Nonstructural protein 4

The nonstructural protein 4 (nsp4) is essential for membrane rearrangements during viral replication in a mechanism involving nsp3. Nsp4 is thought to be a tetra spanning transmembrane protein and disruption in glycosylation sites within the luminal loop  give rise to aberrant double membrane vesicles. Structural information about nsp4 is scarce, thus a low-resolution model was generated for the full nsp4, using the ab initio protocol. The sequence of SARS-CoV-2 nsp4 is 80% identical to SARS-CoV-1 nsp4. However, non-conservative substitutions may affect the arrangement and packing of transmembrane segments.

Narrative

Working in coordination with nsp3 and nonstructural protein 6 (nsp6), the nonstructural protein 4 (nsp4) of SARS-CoV-1 is essential for membrane rearrangements during viral replication (Sakai et al. 2017; Angelini et al. 2013). Data suggests that coexpression of nsp3 with nsp4 results in host membrane rearrangement and the formation of double membrane vesicles and convoluted membranes (Hagemeijer et al. 2014). Nsp4 in mouse hepatitis virus, another coronavirus, is a glycosylated protein and is demonstrated to be involved in virally induced membrane rearrangement, replication complex assembly, and assembly of double membrane vesicles (Clementz et al. 2008; Gadlage et al. 2010; Oostra et al. 2007; Sparks, Lu, and Denison 2007; Beachboard et al. 2013). Aberrant double membrane vesicles and impaired RNA replication can be observed when mouse hepatitis virus nsp4 is lacking a glycosylation site (Beachboard, Anderson-Daniels, and Denison 2015; Gadlage et al. 2010). Prevention of interaction between nsp4 and nsp3 eliminated viral replication (Sakai et al. 2017).

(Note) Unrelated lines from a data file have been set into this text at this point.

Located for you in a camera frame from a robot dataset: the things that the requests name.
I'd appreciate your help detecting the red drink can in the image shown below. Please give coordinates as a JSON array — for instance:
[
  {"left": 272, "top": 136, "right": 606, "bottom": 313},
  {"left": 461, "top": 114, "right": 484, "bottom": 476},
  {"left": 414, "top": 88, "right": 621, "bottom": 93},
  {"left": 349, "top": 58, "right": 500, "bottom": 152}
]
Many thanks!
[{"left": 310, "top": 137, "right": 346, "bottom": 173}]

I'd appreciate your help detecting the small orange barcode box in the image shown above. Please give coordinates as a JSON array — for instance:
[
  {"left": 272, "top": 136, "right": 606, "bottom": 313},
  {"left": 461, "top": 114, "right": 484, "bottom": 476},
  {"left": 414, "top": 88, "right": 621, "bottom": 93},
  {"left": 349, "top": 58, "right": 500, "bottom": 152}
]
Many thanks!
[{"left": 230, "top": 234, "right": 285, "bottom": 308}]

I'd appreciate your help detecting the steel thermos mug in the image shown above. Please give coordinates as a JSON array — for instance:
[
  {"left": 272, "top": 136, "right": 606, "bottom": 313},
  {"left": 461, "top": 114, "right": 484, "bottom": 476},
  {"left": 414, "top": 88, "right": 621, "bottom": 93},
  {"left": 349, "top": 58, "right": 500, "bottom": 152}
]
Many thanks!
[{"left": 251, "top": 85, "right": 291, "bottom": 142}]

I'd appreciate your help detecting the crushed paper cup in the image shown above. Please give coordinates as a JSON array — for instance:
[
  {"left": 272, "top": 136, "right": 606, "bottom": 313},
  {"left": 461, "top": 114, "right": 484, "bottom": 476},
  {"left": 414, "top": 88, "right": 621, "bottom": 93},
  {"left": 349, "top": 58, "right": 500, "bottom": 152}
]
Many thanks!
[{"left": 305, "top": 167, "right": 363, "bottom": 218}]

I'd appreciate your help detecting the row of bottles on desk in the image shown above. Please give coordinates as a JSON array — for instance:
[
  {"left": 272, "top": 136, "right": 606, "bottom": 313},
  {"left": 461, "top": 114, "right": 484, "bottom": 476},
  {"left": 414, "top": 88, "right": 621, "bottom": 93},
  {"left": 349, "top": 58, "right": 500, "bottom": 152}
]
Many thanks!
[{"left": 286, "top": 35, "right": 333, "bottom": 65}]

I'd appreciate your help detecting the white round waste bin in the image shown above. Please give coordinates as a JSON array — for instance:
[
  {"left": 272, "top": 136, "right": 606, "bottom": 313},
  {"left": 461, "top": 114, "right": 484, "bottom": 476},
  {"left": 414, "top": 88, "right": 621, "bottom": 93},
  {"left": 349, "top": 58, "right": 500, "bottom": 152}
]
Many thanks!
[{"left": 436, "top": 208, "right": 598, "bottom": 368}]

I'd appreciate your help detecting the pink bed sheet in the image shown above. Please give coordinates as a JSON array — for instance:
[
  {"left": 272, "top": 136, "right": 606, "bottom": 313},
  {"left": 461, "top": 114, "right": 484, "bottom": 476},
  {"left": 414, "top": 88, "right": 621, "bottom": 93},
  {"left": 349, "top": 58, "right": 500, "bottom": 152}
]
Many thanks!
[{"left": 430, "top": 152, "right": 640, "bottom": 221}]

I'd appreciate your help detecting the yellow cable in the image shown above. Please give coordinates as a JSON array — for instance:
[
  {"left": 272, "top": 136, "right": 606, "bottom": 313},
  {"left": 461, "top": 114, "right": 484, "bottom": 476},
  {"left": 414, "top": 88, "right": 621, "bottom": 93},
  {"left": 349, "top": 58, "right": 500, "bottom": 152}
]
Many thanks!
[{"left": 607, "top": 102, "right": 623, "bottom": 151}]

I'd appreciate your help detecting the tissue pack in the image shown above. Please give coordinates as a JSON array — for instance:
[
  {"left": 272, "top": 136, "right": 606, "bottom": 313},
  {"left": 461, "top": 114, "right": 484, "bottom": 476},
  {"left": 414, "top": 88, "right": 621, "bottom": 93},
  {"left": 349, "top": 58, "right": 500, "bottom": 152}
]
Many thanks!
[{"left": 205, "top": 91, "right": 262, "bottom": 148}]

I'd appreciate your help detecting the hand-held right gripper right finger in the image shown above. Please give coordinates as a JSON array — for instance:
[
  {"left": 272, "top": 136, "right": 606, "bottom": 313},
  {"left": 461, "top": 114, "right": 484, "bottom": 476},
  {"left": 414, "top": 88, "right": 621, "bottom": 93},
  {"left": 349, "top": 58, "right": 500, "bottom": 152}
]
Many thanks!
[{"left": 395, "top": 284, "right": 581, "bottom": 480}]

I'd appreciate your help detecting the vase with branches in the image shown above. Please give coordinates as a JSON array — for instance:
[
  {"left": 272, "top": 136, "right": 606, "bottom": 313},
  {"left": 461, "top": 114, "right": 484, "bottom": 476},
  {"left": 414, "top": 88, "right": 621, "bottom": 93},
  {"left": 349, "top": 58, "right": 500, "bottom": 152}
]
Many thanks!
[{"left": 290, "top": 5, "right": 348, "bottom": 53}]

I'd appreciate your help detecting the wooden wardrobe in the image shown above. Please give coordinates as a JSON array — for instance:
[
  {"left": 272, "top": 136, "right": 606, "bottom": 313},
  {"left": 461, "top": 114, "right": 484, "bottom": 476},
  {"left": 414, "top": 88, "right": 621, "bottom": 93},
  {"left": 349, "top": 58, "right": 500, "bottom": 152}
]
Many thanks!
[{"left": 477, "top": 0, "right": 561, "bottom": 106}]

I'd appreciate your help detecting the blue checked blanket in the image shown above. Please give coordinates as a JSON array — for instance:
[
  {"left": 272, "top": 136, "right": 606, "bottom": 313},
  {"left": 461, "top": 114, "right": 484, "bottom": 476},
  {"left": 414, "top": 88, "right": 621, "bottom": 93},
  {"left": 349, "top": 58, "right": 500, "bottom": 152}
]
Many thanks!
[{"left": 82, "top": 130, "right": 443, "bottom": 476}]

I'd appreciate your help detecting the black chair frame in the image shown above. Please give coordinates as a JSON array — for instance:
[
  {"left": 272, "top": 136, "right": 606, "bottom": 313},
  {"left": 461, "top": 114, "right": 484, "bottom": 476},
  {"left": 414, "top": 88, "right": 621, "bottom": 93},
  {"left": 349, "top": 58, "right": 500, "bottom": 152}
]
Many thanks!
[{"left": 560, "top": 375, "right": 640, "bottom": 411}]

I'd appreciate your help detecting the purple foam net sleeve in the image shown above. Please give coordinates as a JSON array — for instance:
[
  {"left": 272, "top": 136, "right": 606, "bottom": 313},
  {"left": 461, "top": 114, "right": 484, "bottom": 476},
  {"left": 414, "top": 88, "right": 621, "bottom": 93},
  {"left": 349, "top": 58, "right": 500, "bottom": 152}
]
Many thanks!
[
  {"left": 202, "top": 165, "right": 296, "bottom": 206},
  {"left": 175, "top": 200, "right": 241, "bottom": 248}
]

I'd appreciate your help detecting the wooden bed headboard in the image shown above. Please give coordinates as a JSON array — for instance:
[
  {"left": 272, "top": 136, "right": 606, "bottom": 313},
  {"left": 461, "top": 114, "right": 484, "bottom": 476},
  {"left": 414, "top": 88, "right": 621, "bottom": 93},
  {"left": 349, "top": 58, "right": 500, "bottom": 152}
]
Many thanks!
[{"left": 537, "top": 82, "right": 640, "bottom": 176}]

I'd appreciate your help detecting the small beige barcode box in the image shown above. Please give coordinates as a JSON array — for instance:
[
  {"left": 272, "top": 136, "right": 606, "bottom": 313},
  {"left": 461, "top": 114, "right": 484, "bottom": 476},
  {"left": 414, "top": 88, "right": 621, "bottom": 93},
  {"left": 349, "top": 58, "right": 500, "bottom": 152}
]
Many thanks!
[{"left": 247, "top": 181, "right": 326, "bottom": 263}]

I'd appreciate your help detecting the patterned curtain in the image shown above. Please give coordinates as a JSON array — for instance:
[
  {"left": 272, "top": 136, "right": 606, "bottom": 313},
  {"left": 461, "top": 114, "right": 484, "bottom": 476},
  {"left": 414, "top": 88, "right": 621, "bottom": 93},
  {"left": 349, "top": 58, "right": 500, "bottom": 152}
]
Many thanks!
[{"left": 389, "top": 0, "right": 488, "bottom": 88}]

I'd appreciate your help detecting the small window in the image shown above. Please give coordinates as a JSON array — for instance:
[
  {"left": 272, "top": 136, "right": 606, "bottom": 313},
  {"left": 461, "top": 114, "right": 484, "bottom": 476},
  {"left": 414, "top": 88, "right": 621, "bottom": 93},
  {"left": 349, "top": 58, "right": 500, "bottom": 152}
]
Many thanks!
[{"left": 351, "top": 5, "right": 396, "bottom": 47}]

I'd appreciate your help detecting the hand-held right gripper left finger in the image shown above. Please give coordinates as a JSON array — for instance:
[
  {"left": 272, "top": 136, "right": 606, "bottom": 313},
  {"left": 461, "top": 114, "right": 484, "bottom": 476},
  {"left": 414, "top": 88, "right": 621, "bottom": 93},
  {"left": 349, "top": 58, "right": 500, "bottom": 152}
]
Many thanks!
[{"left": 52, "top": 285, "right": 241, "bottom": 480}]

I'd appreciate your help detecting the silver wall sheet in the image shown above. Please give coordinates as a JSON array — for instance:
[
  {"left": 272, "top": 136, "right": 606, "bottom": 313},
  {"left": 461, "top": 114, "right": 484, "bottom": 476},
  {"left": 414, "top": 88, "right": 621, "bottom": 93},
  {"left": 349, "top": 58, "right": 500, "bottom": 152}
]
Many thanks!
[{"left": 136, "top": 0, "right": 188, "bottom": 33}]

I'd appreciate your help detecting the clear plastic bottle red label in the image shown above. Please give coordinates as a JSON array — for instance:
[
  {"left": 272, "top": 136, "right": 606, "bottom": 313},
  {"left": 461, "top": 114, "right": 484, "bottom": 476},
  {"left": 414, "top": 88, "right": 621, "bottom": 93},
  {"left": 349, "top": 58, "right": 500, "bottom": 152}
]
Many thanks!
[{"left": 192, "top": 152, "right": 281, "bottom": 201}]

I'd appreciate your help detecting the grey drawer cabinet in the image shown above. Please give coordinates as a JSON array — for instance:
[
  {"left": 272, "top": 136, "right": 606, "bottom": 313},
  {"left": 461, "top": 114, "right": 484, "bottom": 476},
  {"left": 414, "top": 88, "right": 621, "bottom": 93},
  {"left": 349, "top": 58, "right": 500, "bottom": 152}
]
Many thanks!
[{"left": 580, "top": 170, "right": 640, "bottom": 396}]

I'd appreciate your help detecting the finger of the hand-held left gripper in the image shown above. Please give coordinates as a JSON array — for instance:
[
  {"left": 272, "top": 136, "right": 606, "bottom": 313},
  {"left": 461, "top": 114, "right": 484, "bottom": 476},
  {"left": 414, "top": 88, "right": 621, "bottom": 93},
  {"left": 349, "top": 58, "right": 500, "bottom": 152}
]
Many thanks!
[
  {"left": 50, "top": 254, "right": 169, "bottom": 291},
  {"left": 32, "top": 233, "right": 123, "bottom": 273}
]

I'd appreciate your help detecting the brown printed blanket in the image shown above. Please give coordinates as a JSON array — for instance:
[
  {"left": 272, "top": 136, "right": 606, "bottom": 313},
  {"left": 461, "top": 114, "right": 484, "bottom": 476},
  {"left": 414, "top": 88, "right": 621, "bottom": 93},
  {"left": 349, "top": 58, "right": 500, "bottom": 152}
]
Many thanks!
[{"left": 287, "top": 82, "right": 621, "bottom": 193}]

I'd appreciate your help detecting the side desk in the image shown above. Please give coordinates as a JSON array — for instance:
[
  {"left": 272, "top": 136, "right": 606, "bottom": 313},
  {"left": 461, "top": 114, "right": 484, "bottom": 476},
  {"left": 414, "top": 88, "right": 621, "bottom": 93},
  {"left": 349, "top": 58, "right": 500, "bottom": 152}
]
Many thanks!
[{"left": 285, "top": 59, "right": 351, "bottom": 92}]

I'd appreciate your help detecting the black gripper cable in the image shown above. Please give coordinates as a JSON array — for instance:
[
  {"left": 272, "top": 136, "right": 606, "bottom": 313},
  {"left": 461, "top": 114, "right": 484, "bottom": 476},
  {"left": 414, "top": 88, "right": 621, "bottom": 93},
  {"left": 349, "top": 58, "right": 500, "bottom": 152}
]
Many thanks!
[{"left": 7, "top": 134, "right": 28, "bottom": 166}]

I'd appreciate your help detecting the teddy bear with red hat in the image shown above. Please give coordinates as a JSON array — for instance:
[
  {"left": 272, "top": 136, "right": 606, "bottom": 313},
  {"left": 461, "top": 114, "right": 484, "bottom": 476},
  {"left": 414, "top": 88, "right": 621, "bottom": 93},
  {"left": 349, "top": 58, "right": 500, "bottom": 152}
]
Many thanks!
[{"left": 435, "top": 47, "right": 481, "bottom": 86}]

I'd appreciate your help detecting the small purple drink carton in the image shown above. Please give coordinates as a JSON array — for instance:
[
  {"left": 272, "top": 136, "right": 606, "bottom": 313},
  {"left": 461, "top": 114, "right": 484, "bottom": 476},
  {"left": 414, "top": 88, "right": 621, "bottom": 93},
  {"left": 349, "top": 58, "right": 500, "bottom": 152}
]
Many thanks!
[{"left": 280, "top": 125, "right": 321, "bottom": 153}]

Structural analysis and comparison with SARS-CoV-1 nsp4 – Nsp4 of SARS-CoV-1 is a nonstructural protein derived from the replicase polyprotein and is thought to be a tetra spanning transmembrane protein (Oostra et al. 2007). Disruption in glycosylation sites within the luminal loop between transmembrane domains 1 and 2 give rise to aberrant double membrane vesicles (Gadlage et al. 2010). Key amino acid residues His¹²⁰ and Phe¹²¹ of nsp4 of SARS-CoV-1, which are conserved in SARS-CoV-2, are essential for interaction and binding of nsp4 to nsp3 as well as viral propagation (Sakai et al. 2017).

Structural information about nsp4 is scarce. A low-resolution model was generated for the full nsp4 using the ab initio protocol (figure, left). The soluble C-terminal domain is solved for a homologue (3vcb, MHV nsp4), enabling the generation of a higher resolution model for this region using the fragment-based modeling protocol (figure, right). Despite the likely inaccurate orientation of domains in the full protein model, the predicted secondary structures are consistent with the expected positions of the transmembrane and soluble domains. This model is a useful resource for general structural analysis.

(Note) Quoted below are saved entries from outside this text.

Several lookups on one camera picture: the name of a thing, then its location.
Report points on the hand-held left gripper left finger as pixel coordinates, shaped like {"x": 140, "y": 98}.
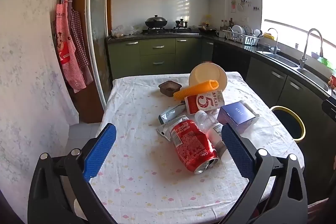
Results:
{"x": 101, "y": 151}

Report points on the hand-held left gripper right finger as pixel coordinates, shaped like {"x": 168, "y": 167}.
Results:
{"x": 237, "y": 153}

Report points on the clear plastic lid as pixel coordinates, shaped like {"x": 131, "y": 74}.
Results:
{"x": 260, "y": 132}

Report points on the yellow rimmed trash bin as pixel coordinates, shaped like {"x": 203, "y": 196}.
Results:
{"x": 301, "y": 121}

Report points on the purple cardboard box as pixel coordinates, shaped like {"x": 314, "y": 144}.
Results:
{"x": 236, "y": 113}

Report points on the clear plastic bottle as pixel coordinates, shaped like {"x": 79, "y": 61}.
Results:
{"x": 207, "y": 124}

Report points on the red soda can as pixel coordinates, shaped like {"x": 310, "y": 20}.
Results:
{"x": 191, "y": 142}

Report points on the red and white milk carton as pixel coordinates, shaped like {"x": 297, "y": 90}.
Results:
{"x": 204, "y": 102}

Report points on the silver foil packet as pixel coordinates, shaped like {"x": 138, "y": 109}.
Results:
{"x": 164, "y": 132}

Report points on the orange ribbed roll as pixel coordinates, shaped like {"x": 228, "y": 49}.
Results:
{"x": 194, "y": 88}

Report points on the light blue foil packet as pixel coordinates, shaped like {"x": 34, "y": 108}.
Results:
{"x": 170, "y": 113}

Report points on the beige paper bowl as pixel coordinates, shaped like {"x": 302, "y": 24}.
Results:
{"x": 204, "y": 74}

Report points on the green plastic container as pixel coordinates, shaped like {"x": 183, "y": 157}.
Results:
{"x": 326, "y": 62}

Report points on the white dotted tablecloth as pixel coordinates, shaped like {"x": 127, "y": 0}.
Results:
{"x": 136, "y": 113}

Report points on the tall chrome faucet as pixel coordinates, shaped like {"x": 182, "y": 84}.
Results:
{"x": 305, "y": 50}

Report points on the steel kitchen sink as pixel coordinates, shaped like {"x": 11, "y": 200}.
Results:
{"x": 286, "y": 61}

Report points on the dark green sink cabinet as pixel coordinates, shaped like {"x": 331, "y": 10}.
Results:
{"x": 265, "y": 77}

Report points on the small chrome faucet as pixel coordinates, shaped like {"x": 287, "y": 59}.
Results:
{"x": 275, "y": 40}

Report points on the brown plastic tray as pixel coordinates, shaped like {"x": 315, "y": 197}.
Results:
{"x": 170, "y": 87}

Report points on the yellow container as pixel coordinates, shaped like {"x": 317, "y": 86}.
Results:
{"x": 269, "y": 35}

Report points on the green kitchen base cabinet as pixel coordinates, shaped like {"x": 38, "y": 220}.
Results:
{"x": 157, "y": 56}

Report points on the white dish rack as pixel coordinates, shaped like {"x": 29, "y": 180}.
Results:
{"x": 241, "y": 36}

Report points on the red checked apron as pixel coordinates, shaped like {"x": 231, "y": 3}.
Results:
{"x": 78, "y": 37}

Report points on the red printed apron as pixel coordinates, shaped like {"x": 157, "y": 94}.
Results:
{"x": 65, "y": 37}

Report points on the white plastic bags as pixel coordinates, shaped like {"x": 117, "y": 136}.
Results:
{"x": 126, "y": 30}

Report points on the black frying pan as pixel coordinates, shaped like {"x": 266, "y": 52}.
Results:
{"x": 207, "y": 29}

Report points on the dark sauce bottle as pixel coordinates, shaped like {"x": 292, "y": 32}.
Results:
{"x": 231, "y": 23}

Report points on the black gas stove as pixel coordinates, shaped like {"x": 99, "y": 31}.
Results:
{"x": 168, "y": 30}

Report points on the small dark pot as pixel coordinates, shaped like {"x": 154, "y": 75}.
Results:
{"x": 181, "y": 23}

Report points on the black wok with lid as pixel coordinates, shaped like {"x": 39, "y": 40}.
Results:
{"x": 156, "y": 21}

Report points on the hanging wall ornament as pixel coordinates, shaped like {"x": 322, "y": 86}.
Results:
{"x": 233, "y": 2}

The sequence of SARS-CoV-2 nsp4 is 80% identical to SARS-CoV-1 nsp4. Among the non-conservative substitutions, the predicted model reveals the substitution of four cysteines in the predicted TM helices by the bulky amino acids, Trp⁶, Phe⁷, Phe²⁴ and Phe³⁹⁰. These substitutions may affect the arrangement and packing of transmembrane segments. Several substitutions are predicted to occur on the surface of the modeled soluble region spanning amino acids 33-275. The cytoplasmic C-terminal domain is highly conserved.